Palimpsest: Telling Edinburgh’s Stories with Maps (Category: Research)

Name of Submitter(s): Beatrice Alex, Miranda Anderson, Ian Fieldhouse, Claire Grover, David Harris-Birtill, Uta Hinrichs, James Loxley, Jon Oberlander, Nicola Osborne, Lisa Otty, Aaron Quigley, James Reid, Tara Thomson

Name of Team: Palimpsest

Organisation: University of Edinburgh, University of Edinburgh, Edina, University of Edinburgh, University of St. Andrews, University of St. Andrews, University of Edinburgh, University of Edinburgh, Edina, University of St. Andrews, Edina, University of Edinburgh

“Edinburgh Castle is a noble rock — so are the Salisbury Craigs noble craigs — and Arthur's Seat a noble lion couchant, who, were he to leap down on Auld Reekie, would break her back-bone and bury her in the Cowgate.”
This quotation from John Wilson’s The Recreations of Christopher North (1854) illustrates one of the many ways in which Edinburgh has been used as a literary setting. The first ever UNESCO City of Literature, it has a rich literary heritage which provides the backdrop for many novels and stories. Thanks to Palimpsest, Edinburgh’s literary history can now be explored interactively via the LitLong web interface and mobile app. The project is an AHRC funded collaboration between the University of Edinburgh’s School of Literatures, Languages and Cultures and School of Informatics, EDINA, and the University of St Andrews’ SACHI lab. The LitLong tools link to more than 1,600 locations within Edinburgh mentioned in over 47,000 literary excerpts from around 550 books. The interfaces are aimed at scholarly and non-specialist audiences, including tourists exploring the streets of Edinburgh virtually or physically, locals who want to discover how authors described their city 150 years ago and literary scholars who are interested in place in the relations between place and literature.
The data behind the interfaces was created by text mining out-of-copyright literary works as well as a select number of contemporary books, and included work from Robert Louis Stevenson, Walter Scott, Muriel Spark and Irvine Welsh.
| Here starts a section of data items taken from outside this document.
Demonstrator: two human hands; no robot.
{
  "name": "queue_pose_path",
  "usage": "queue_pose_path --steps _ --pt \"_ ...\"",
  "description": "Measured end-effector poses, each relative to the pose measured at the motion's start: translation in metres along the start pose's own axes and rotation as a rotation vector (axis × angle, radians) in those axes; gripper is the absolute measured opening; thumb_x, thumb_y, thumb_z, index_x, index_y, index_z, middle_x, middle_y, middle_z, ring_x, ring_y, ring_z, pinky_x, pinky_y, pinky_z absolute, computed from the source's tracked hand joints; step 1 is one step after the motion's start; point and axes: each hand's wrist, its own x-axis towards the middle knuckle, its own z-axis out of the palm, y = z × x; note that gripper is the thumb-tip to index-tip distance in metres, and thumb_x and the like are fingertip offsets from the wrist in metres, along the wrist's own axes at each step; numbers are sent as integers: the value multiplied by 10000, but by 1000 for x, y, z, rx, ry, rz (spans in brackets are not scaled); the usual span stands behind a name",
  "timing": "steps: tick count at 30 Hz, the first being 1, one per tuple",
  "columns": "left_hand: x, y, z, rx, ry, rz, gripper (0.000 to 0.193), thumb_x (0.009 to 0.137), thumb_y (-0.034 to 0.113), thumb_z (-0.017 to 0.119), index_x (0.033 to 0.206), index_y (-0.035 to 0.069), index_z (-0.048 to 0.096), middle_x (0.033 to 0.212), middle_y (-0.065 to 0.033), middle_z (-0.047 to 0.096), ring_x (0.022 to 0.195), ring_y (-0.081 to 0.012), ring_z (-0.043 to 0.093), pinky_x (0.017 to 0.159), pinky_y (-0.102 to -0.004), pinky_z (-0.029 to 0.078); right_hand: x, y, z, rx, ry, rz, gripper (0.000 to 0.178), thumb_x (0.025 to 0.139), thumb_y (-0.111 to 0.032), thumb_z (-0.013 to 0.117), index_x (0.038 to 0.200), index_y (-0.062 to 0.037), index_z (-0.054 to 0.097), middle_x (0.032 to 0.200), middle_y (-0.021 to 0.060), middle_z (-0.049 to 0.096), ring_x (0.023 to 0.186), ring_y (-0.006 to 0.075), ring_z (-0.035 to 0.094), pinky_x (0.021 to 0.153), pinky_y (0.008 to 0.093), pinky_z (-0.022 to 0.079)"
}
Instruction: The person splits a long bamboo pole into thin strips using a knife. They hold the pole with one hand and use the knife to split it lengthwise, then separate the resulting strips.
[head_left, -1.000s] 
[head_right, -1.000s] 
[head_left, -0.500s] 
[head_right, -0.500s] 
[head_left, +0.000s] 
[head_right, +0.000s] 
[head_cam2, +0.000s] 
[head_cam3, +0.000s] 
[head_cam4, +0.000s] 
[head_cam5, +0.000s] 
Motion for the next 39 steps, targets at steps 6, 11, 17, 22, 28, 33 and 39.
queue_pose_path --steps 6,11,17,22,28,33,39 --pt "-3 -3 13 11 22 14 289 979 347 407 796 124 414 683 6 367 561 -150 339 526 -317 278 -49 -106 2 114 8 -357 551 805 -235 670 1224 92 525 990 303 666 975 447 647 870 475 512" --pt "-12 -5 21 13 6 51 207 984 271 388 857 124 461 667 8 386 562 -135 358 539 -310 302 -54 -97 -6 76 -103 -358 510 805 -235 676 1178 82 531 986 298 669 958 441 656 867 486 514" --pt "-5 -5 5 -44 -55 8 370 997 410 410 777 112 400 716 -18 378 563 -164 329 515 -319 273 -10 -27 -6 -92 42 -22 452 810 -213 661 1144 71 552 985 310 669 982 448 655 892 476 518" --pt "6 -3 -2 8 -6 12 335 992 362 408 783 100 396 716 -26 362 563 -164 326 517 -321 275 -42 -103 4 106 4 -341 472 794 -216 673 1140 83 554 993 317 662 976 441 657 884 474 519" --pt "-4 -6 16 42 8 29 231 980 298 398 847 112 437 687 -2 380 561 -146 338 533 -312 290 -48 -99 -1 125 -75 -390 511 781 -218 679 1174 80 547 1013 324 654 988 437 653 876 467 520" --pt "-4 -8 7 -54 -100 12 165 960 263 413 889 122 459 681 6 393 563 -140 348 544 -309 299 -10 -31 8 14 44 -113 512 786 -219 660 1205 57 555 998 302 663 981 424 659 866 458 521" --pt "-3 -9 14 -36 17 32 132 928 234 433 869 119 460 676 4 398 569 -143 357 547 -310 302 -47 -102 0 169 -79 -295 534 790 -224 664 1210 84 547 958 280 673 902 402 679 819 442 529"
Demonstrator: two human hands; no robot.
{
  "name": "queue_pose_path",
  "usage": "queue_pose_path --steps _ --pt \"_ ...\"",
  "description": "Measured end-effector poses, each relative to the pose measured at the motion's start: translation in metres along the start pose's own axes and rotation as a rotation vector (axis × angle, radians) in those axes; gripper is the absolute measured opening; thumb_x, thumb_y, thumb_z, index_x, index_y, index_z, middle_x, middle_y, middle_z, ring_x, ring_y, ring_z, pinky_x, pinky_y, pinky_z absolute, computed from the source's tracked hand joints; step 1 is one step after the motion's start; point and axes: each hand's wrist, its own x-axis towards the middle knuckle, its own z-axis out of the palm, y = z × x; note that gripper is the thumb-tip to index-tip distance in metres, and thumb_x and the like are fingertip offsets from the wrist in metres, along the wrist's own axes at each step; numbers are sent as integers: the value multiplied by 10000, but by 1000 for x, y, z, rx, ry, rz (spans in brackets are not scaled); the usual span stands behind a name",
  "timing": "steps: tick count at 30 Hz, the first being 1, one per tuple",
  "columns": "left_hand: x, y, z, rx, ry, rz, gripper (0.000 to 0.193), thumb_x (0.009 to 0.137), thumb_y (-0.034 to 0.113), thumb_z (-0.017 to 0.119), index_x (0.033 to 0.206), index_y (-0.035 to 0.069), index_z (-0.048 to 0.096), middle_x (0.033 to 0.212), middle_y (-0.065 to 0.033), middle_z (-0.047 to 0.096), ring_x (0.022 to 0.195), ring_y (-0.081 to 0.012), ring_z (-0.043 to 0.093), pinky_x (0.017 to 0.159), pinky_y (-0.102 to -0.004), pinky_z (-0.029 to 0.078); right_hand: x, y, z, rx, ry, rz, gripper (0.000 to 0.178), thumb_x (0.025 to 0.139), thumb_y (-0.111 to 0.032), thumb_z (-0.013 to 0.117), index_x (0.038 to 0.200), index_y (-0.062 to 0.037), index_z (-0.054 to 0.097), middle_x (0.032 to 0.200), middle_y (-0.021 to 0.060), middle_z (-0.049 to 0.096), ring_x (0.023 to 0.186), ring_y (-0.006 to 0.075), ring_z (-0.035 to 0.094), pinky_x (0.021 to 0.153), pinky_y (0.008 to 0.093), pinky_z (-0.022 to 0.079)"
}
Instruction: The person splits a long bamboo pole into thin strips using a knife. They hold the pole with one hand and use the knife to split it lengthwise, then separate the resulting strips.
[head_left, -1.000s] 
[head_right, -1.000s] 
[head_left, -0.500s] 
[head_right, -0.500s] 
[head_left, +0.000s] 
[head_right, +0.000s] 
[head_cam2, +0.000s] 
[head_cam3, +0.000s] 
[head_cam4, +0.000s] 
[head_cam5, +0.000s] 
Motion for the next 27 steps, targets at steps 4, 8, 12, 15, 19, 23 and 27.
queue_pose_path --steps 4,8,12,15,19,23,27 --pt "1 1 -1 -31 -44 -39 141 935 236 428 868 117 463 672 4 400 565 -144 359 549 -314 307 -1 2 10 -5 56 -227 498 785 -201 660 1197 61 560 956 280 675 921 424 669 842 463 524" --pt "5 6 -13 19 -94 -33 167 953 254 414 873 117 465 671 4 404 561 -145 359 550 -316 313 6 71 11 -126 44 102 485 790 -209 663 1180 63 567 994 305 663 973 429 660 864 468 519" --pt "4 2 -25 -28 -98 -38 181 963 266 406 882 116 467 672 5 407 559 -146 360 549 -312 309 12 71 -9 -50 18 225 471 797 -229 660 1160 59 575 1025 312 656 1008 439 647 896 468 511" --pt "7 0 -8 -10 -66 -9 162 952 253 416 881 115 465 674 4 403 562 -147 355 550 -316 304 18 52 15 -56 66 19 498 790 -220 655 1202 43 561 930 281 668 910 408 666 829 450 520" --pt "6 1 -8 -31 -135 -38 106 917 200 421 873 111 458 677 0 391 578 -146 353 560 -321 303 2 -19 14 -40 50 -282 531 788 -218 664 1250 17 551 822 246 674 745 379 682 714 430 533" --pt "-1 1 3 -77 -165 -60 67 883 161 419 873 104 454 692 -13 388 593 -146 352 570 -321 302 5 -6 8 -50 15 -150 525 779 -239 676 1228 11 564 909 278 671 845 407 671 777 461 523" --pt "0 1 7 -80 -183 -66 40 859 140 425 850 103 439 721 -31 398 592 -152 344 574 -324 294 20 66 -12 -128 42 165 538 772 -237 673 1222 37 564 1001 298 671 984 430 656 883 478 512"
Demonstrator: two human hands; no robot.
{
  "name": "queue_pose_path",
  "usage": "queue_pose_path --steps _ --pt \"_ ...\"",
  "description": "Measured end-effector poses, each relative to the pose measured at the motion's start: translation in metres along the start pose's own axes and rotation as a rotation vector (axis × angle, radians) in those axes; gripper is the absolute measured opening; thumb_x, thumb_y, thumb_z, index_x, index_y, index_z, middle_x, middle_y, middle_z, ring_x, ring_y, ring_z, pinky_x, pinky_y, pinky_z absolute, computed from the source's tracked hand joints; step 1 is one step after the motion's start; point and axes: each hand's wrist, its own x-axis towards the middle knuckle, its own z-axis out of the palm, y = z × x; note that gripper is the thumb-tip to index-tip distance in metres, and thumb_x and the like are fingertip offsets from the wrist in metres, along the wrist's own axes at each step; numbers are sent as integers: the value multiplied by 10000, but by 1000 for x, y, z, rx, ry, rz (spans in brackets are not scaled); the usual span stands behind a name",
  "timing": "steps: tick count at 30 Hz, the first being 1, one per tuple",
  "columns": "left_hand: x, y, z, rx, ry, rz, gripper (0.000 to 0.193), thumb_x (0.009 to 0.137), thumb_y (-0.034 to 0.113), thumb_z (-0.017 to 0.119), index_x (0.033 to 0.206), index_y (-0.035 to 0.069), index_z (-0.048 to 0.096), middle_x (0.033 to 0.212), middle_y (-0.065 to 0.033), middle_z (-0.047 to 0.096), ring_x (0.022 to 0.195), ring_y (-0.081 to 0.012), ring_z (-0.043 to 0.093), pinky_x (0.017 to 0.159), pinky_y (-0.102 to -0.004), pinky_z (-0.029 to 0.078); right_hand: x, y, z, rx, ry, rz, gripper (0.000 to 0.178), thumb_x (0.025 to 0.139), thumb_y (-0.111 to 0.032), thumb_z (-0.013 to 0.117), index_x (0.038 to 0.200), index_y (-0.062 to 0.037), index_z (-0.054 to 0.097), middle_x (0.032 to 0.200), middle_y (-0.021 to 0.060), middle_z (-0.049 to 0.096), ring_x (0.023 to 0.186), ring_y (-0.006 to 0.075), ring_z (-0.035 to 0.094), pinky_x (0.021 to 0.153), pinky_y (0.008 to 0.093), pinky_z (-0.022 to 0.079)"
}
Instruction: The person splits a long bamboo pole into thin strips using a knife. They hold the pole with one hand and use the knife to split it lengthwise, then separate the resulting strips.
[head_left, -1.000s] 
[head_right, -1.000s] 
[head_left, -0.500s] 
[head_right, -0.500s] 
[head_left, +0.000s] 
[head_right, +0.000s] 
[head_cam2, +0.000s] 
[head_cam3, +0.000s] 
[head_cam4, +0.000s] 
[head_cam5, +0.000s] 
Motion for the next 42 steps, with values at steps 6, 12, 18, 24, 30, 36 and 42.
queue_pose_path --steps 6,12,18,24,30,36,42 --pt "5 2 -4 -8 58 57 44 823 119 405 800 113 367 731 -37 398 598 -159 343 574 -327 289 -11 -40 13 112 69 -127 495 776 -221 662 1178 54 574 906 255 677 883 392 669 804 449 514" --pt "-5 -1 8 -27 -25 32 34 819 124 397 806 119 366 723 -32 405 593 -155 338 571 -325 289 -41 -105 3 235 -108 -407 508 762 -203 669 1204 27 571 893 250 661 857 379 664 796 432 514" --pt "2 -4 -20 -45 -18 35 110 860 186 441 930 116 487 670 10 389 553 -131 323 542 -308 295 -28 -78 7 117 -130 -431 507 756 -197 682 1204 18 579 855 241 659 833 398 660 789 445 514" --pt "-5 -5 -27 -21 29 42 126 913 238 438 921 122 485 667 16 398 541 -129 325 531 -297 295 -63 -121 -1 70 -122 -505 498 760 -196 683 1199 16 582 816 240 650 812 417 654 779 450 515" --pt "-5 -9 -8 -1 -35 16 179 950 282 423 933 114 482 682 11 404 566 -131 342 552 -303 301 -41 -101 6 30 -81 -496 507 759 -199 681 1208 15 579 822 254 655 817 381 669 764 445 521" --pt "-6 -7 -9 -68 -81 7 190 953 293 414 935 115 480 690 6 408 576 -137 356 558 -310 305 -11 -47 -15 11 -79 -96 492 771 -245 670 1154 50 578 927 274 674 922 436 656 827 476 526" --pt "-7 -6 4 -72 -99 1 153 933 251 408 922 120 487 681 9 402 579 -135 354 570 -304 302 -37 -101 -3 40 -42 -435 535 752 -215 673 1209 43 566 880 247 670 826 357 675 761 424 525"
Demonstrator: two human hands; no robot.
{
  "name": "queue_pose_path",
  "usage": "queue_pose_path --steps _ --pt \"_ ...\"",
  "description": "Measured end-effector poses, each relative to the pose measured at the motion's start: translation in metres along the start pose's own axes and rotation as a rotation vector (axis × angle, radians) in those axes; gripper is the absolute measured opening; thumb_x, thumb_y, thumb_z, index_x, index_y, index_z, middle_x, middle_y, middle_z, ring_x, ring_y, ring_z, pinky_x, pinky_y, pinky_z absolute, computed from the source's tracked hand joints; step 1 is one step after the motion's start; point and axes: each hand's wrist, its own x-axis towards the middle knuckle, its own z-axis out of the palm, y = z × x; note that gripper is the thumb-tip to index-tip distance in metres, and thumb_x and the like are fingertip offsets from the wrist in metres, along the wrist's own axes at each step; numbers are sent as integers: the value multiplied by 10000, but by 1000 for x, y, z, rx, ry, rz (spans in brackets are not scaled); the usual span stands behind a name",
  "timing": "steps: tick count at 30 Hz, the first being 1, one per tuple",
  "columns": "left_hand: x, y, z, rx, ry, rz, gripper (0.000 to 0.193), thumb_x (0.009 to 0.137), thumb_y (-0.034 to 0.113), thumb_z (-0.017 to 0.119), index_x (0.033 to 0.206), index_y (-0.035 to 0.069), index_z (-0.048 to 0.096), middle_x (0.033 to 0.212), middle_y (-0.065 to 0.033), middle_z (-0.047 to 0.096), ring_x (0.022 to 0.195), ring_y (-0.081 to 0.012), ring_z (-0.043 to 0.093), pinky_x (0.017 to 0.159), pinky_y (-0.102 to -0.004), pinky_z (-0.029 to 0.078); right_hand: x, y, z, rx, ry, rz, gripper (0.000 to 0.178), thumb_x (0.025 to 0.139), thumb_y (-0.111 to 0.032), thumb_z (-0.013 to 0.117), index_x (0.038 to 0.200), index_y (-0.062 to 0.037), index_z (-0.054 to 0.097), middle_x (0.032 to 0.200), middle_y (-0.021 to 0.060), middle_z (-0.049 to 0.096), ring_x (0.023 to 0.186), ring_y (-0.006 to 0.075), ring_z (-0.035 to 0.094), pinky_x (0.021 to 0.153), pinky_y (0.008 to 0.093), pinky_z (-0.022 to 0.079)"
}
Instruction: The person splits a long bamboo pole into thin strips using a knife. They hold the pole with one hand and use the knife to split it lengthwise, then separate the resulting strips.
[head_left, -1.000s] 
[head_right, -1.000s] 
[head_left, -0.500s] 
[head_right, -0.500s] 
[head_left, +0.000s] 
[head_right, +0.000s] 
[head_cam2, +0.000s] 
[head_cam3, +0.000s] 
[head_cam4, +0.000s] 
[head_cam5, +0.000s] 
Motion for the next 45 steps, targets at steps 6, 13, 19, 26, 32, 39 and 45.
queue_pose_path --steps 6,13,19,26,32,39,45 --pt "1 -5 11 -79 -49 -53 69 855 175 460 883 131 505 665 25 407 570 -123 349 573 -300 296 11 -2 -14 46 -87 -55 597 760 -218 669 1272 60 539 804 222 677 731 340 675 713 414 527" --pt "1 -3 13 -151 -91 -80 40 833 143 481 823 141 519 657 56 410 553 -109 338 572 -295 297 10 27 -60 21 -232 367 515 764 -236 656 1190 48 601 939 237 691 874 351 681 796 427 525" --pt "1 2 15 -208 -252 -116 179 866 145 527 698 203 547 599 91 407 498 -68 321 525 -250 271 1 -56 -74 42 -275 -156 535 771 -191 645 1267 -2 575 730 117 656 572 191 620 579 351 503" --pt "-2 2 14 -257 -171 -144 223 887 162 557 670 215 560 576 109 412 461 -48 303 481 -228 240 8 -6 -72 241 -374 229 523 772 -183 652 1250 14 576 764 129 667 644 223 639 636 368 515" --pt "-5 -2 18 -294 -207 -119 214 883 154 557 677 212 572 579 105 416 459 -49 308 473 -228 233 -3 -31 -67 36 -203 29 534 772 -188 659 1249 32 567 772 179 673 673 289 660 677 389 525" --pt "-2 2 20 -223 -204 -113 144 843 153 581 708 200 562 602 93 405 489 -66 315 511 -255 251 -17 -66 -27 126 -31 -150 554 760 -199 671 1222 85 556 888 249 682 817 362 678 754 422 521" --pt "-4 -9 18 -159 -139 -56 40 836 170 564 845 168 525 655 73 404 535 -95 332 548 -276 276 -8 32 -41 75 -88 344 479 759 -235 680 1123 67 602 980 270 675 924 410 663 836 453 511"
It is also accessible via an API. 111 books and over 12600 excerpts - over 20% of the Palimpsest data - were retrieved from the British Library Nineteenth Century Books collection. All location mentions within them were geo-referenced to a fine-grained Edinburgh gazetteer, and excerpts containing them are linked back to the original electronic documents of its data provider to enable close reading.
The project involved close collaboration between the different disciplines as literary critical knowledge was vital in developing and fine-tuning not only the text processing but also the visualisation tools. Palimpsest makes it possible to see across numerous well known and less celebrated works simultaneously, and to explore their treatment of place. The Palimpsest team also created an interface specific to works from Walter Scott. Both LitLong and LitLong Walter Scott were presented at the “Reading the City” event led by James Robertson at the Edinburgh Book Festival on August 15th 2015, the birthday of Scott.
URL for Entry: http://palimpsest.blogs.edina.ac.uk , http://litlong.org , https://github.com/LitPalimpsest

Email: balex@staffmail.ed.ac.uk

Twitter: @LitPalimpsest, @Lit_Palimpsest

Job Title: Research Fellow, Research Fellow, Software Engineer, Senior Research Fellow, Research Fellow, Lecturer, Professor of Early Modern Literature, Professor of Epistemics, Social Media Officer, Project Officer, Chair of Human Computer Interaction, Business Development Manager, Research Fellow

Background of Submitter:

The Palimpsest team is made up of 13 people from 4 partners: literary scholars from the School of Literatures, Languages and Cultures at the University, computer scientists at the University of Edinburgh’s School of Informatics and the University of St. Andrews’ SACHI group and data scientists and software engineers at EDINA. An up-to-date list of Palimpsest presentations (17), scientific papers (2) and one guest blog can be found at: http://litlong.org/about-litlong/talks-and-publications/
The brain child of Palimpsest was Dr. Miranda Anderson (now School of History, Classics and Archaeology, University of Edinburgh). She came up with the idea and was involved in creating the very first Palimpsest prototype using a data set crowd-sourced by her colleagues. Prof. James Loxley (School of Literatures, Languages and Cultures) was the Palimpsest PI and is engaged in Digital Humanities research activities. Before Palimpsest, he led the Ben Jonson’s Walk project tracing Jonson’s 1618 walk from London to Edinburgh. His research fellows, Tara Thomson and Lisa Otty, were responsible for providing literary expertise when ranking the literature in order to bring the correct Edinburgh references to the top of the pile.
The text analysis work was carried out by members of the Edinburgh Language Technology Group at the School of Informatics at the University of Edinburgh and led by Prof. Jon Oberlander. Dr. Beatrice Alex and Dr. Claire Grover developed the natural language processing methods necessary to create the final geo-referenced Palimpsest data set. Both have previously been involved in Digital Humanities and Social Science collaborations such as Trading Consequences, DEEP and Text Mining Careers and are also mining scientific textual data such as brain scan reports. Aside from these core Informatics project team members, Ke Zhou, Richard Tobin, Kate Byrne and Colin Matheson also assisted in different aspects of the text processing work.
The SACHI lab at St.Andrews headed by Prof. Aaron Quigley includes visualisation experts who were in charge of the visualisation work required for Palimpsest. The user interfaces are branded as LitLong (http://litlong.org ). Dr. Uta Hinrichs developed the LitLong Edinburgh web interface and Dr. David Harris-Birtill programmed the mobile LitLong Edinburgh App.
Staff at Edina, including James Reid, Nicola Osborne and Ian Fieldhouse, assisted the project in creating and managing the database, preparing the API (http://litlong.edina.ac.uk/search/ ) and overseeing the project’s media and social media presence.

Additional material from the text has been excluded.